U.S. Post Office Blamed for Blowing Deadline to Send Missing Ballots to Officials Before Polls Close

PORTLAND, OR - OCTOBER 14: Pallets filled with Washington and Oregon mail-in ballots fill
Nathan Howard/Getty Images

On Tuesday evening, left-wing groups, including the NAACP, were blaming the U.S. Postal Service for failing to sweep mail processing facilities in order to ensure misplaced ballots get to election officials before the polls close.

The Washington Post reported the Postal Service did not comply with an order by Judge Emmet G. Sullivan, of U.S. District Court for the District of Columbia, to sweep its mail processing facilities and send misplaced ballots to officials in time. The judge set a deadline of 3:30 p.m. to complete the sweep.

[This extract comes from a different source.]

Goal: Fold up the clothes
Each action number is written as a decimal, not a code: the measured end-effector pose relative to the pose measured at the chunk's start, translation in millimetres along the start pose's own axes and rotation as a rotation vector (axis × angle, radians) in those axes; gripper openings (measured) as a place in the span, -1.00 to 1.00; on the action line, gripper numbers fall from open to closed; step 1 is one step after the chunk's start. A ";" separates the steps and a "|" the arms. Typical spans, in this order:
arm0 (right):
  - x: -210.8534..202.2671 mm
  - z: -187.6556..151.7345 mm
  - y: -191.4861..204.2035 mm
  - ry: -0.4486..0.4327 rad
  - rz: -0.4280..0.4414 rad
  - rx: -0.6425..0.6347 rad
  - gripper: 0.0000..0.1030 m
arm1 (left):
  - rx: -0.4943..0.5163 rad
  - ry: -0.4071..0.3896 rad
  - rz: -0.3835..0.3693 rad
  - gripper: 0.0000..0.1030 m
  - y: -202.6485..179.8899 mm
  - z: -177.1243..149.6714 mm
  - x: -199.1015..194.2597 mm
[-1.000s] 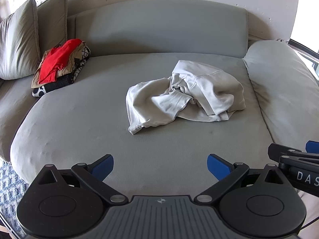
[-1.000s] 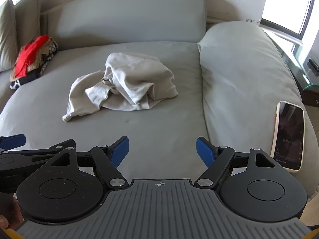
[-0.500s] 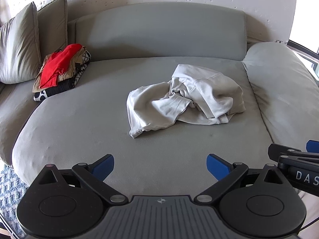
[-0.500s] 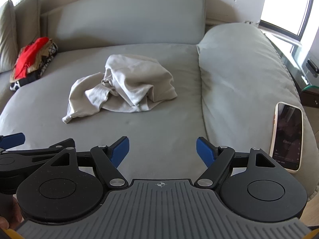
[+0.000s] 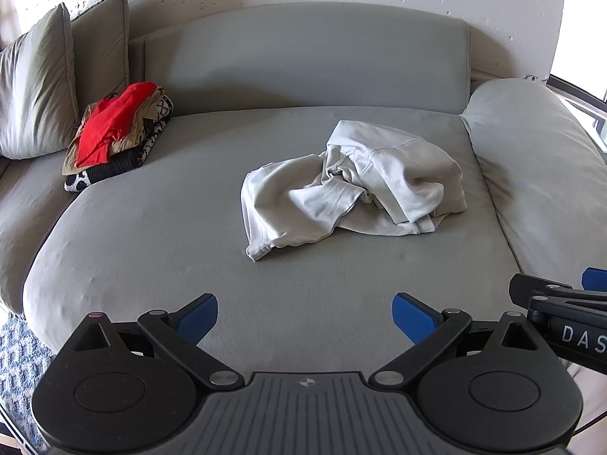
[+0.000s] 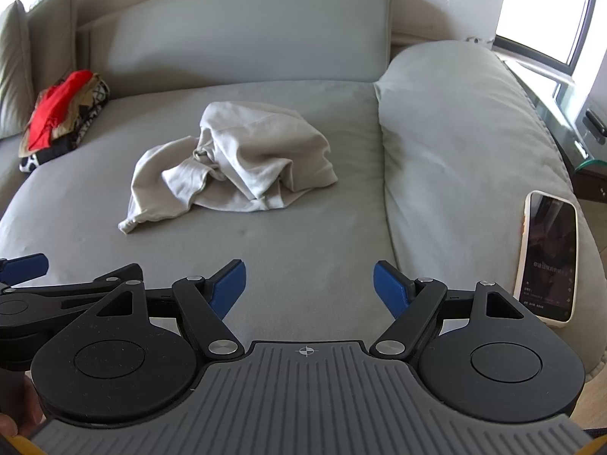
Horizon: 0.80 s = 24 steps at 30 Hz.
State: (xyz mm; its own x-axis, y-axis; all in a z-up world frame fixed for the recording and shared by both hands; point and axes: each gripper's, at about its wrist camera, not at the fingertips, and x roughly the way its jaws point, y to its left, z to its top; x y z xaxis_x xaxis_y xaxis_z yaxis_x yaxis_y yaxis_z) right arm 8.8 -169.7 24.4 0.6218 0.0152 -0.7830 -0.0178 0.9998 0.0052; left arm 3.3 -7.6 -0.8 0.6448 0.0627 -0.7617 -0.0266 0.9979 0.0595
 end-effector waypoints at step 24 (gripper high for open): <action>0.7 0.4 -2.0 0.001 0.006 0.009 0.54 | -0.006 0.004 0.013 0.91 -1.9 1.6 -0.4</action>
State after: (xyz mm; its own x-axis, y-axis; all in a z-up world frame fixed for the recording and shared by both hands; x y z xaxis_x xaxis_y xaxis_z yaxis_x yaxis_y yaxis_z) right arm 9.6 -171.7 24.2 0.6207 0.0212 -0.7838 -0.0147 0.9998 0.0154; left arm 4.2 -9.6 0.5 0.6413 0.0758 -0.7636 -0.0397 0.9971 0.0656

According to the report, the Post Office had revealed more than 300,000 mail-in ballots across the country were in processing plants but had failed to receive “exit scans,” indicating they may have been misplaced within the postal system.

“This is super frustrating,” NAACP attorney Allison Zieve told the Post. “If they get all the sweeps done today in time, it doesn’t matter if they flouted the judge’s order. They say here they will get the sweeps done between 4 p.m. and 8 p.m., but 8 p.m. is too late, and in some states, 5 p.m. is too late.”

USA Today also reported the sweep of the processing plants was to occur in 12 postal districts, including some in battleground states such as Arizona, Florida, Georgia, Pennsylvania, Texas, and Wisconsin.

At 4:30 p.m., the Post Office told Sullivan it was unable to conduct the sweep because it would have “significantly” disrupted its Election Day activities, USA Today reported. The Postal Service said it would continue with its scheduled review process in its 220 ballot processing plants throughout the country and try to deliver the ballots.

“The most important thing that needs to happen now is for all the ballots to be identified, swept up and delivered to elections offices that have poll closing deadlines today,” said Wendy Weiser, director of democracy at the Brennan Center for Justice at New York University Law School, adding:

If the postal service doesn’t do that I think there will be a reasonable argument on behalf of voters whose ballots arrive late. It would be illegal and unfair to disenfranchise them, assuming they submitted their ballots reasonably and there was an obstruction by the postal service that led to the outcome.

David Partenheimer, spokesman for the Postal Service, told USA Today the agency has delivered more than 126 million ballots and continues to “implement extraordinary measures, including operating special runs of collected ballots to local boards of elections.”

The NAACP and other groups filed a lawsuit in August to ensure mail-in ballot delivery ahead of Election Day. The groups claimed changes made over the summer by Postmaster General Louis DeJoy would have increased delivery times.